Legal and Ethical Considerations

When it comes to retaining deleted videos, there are some legal and ethical issues to consider. Many countries have data retention laws that regulate how long companies can store user data. For example, the EU’s General Data Protection Regulation (GDPR) states that data should only be kept for as long as necessary to fulfill the original purpose for collection (Source). Companies need to have clear data retention policies outlining how long different types of data will be kept.

From an ethical perspective, indefinitely storing users’ deleted videos could be seen as a violation of privacy. Users likely assume that when they delete a video, it will no longer be retained. As one expert states, “organizations must demonstrate accountability by safely disposing of records according to policy” (Source). Companies should be transparent about their data retention practices and only keep deleted videos as long as reasonably needed for their services.

Overall, the law generally requires limited retention periods for user data, and ethics emphasize respecting user privacy. Companies that retain deleted videos should carefully assess whether extended retention is necessary and ensure users understand their practices.

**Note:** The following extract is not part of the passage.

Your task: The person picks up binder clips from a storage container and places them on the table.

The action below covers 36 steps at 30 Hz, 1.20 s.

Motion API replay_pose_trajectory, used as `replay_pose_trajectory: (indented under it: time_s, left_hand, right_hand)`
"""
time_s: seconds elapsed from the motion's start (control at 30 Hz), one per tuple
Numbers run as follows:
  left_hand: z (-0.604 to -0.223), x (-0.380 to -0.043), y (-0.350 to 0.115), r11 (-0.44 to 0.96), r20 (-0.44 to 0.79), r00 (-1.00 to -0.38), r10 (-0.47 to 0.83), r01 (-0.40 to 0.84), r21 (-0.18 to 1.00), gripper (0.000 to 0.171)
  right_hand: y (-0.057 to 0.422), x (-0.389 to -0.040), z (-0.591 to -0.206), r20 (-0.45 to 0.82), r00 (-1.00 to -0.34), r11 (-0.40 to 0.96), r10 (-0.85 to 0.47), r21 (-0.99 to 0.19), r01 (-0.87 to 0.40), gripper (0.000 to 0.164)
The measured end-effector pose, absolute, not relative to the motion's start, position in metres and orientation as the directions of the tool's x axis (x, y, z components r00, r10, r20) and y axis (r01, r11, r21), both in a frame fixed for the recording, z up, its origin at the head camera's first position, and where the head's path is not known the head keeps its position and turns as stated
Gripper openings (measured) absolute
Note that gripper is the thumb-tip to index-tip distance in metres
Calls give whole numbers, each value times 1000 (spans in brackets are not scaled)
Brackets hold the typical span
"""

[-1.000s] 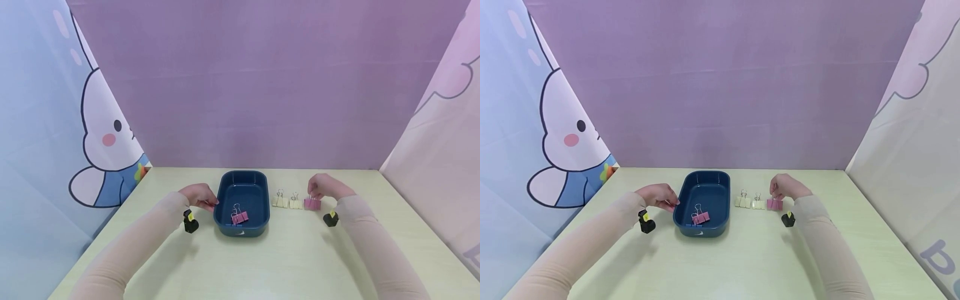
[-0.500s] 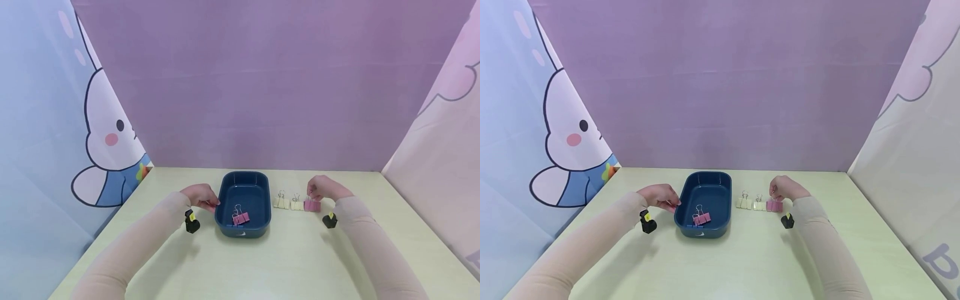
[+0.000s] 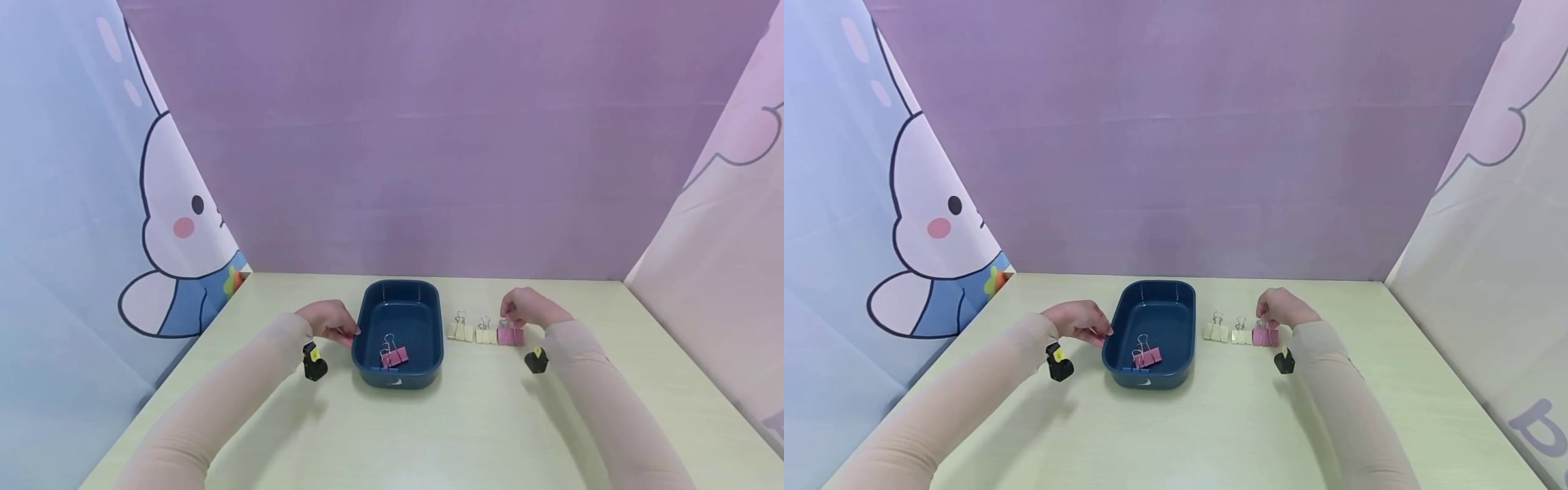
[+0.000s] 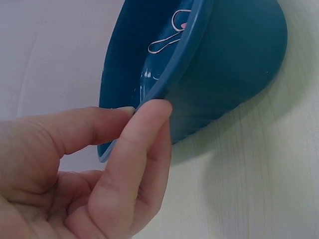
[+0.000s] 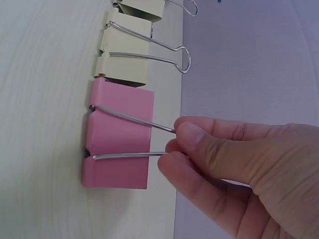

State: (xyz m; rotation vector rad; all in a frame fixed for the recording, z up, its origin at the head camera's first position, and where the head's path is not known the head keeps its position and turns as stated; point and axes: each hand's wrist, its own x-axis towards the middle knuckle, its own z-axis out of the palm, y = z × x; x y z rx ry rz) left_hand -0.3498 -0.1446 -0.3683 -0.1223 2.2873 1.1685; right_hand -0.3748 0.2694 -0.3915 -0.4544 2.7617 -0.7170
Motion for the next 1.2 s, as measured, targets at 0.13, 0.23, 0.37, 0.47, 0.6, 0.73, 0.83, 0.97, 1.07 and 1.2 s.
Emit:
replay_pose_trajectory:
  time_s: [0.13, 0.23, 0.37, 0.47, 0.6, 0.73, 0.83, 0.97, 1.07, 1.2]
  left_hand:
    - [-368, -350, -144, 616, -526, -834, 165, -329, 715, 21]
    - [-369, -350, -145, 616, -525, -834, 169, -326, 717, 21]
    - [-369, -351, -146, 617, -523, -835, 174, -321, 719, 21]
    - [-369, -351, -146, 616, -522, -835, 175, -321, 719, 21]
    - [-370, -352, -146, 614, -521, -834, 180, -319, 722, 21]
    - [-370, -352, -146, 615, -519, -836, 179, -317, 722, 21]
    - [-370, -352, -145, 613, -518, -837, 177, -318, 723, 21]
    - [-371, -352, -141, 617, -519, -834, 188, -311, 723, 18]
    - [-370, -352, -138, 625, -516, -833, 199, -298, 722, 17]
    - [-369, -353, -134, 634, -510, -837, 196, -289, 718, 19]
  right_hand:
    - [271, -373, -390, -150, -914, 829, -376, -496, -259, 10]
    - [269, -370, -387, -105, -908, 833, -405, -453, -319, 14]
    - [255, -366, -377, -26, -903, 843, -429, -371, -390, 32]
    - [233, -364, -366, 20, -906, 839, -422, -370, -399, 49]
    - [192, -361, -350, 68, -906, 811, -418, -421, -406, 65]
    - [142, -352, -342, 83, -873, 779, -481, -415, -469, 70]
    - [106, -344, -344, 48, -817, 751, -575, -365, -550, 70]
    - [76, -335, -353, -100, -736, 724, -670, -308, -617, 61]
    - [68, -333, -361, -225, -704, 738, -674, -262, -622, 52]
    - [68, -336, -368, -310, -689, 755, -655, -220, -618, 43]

In summary, when a video is deleted on a major hosting platform like YouTube or Facebook, it does not immediately disappear from their servers. The video file and metadata are held in data centers for a set period of time, typically around 30 days, before being permanently deleted. During this time, the video is hidden from public view and URLs/links are deactivated, but the content still exists in the platform’s storage infrastructure. The video may continue to exist in web archives or unofficial copies. Permanent deletion happens after the retention period passes, when the platform removes all traces of the video from its servers and backups. Users should be aware that while deleted videos are not immediately erased, they do have a finite lifespan on platforms before being wiped. Overall, videos undergo a complex lifecycle as they move from active status to eventual and irrecoverable deletion.